For more on this, let’s bring in Jon Cohen– he’s Talkspace CEO– as well as our very own Anjalee Khemlani joining in on the conversation here. Jon, it’s good to talk to you today. Talk to me about how this all came about. Why specifically focus on New York City?

JON COHEN: Well, I think you look back probably since the beginning when Mayor Adams took office, he made it clear that mental health was a huge issue that he needed to address in the city. So there’s been a whole slew of mental health initiatives that he’s launched. One of them would be the– was gonna be how they address the issues for teens because, as you know, there is a huge mental health crisis in the teens around the nation.

ANJALEE KHEMLANI: Jon, Anjalee here. I wonder if you could tell us about how this relationship came to be. I know that for years, the teen mental health space has been one that many companies have tried to get into. And all have tried routes by maybe linking up with school districts and trying to get funding there or just relying on investors.

And so this route using city funds through the health department seems to be a new avenue and one that could get you further along in establishing a program. How did that conversation start?

JON COHEN: Well, the conversation started because the mayor, as I said, expressed significant interest. He expressed interest through the commissioner of health through the New York City and then through the commissioner of mental health– deputy commissioner of mental health. And they began to look out to see what they could do to provide something really different to New York City than had been provided for most other cities around the country.

I just wanna, you know, reiterate so you know. You know, 22% of teenagers have seriously considered suicide. And 10% have actually committed– attempted to commit death through suicide. 57% of teen girls find their life to be sad or just incredibly hopeless.

In the last year, 20%, 25% of teenage girls have visited the emergency room for mental health, increasing mental health crisis. So if you put that together with what’s going on in the social media addiction that you’ve heard from the surgeon general, the crisis is very, very real.

So these conversations began to happen. We talked about what Talkspace could offer, which is very, very– which is very different than most other virtual mental health companies. And that’s how it actually began.

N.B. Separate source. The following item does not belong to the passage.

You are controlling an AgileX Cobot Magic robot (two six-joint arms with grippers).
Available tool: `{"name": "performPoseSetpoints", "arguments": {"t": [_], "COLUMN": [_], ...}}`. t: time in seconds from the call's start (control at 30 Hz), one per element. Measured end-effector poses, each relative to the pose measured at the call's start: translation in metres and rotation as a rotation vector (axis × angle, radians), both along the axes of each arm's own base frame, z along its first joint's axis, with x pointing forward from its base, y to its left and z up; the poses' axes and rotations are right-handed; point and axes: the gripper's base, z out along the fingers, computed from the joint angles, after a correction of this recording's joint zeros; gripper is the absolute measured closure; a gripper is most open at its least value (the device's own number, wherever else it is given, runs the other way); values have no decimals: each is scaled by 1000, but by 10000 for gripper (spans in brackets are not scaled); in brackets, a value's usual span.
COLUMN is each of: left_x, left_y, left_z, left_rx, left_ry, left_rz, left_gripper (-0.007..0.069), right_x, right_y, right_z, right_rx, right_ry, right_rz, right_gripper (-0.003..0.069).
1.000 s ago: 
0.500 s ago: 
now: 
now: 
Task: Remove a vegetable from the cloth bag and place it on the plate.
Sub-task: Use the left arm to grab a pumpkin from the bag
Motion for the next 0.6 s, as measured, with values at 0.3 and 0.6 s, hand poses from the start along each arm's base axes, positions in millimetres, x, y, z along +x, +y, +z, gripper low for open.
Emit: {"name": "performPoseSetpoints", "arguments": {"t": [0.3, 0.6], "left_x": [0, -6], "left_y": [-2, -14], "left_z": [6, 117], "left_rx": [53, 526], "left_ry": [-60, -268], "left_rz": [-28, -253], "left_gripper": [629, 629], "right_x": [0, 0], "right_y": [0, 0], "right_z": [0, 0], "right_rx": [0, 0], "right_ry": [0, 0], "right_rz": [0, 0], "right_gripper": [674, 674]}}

ANJALEE KHEMLANI: I wonder, does this take you on the path? I know you’ve projected breaking even by 2024. How does this affect that projection?

JON COHEN: Well, we have– so Talkspace has been around for 13 years. It’s a big brand. As you know, the market for telehealth mental health is just enormous given the interest and the need from employers and universities and colleges, and of course, schools, and teenagers.

So we made a decision that we have two big lines of business at Talkspace. One is you get therapy through your health insurer. We have 112 million covered lives. We’re the largest telehealth mental health provider in the country that is in network.

So in other words, if you come to Talkspace and need therapy, chances are you’re covered, so it doesn’t cost you anything, or you have a small out-of-pocket co-pay. The other part of the business is direct enterprise, which is what the schools fall into. So the schools, colleges, universities, large and small employers will frequently put Talkspace on as an added benefit so that people can have better and quicker access to mental health support.

As far as Talkspace, yes, you’ve seen our guidance. We have guided that we will break even by the end of Q1 of next year, which is four months away. And in addition, we’ll have $120 million or more of cash on hand. So we have a very little, if any, cash burn at this point.

So we’ve put ourselves in a very, very good position to both have the cash that we’ll need to do other investments, M&A, et cetera, and at the same time to continue to significantly grow the business on the two verticals that I just talked about.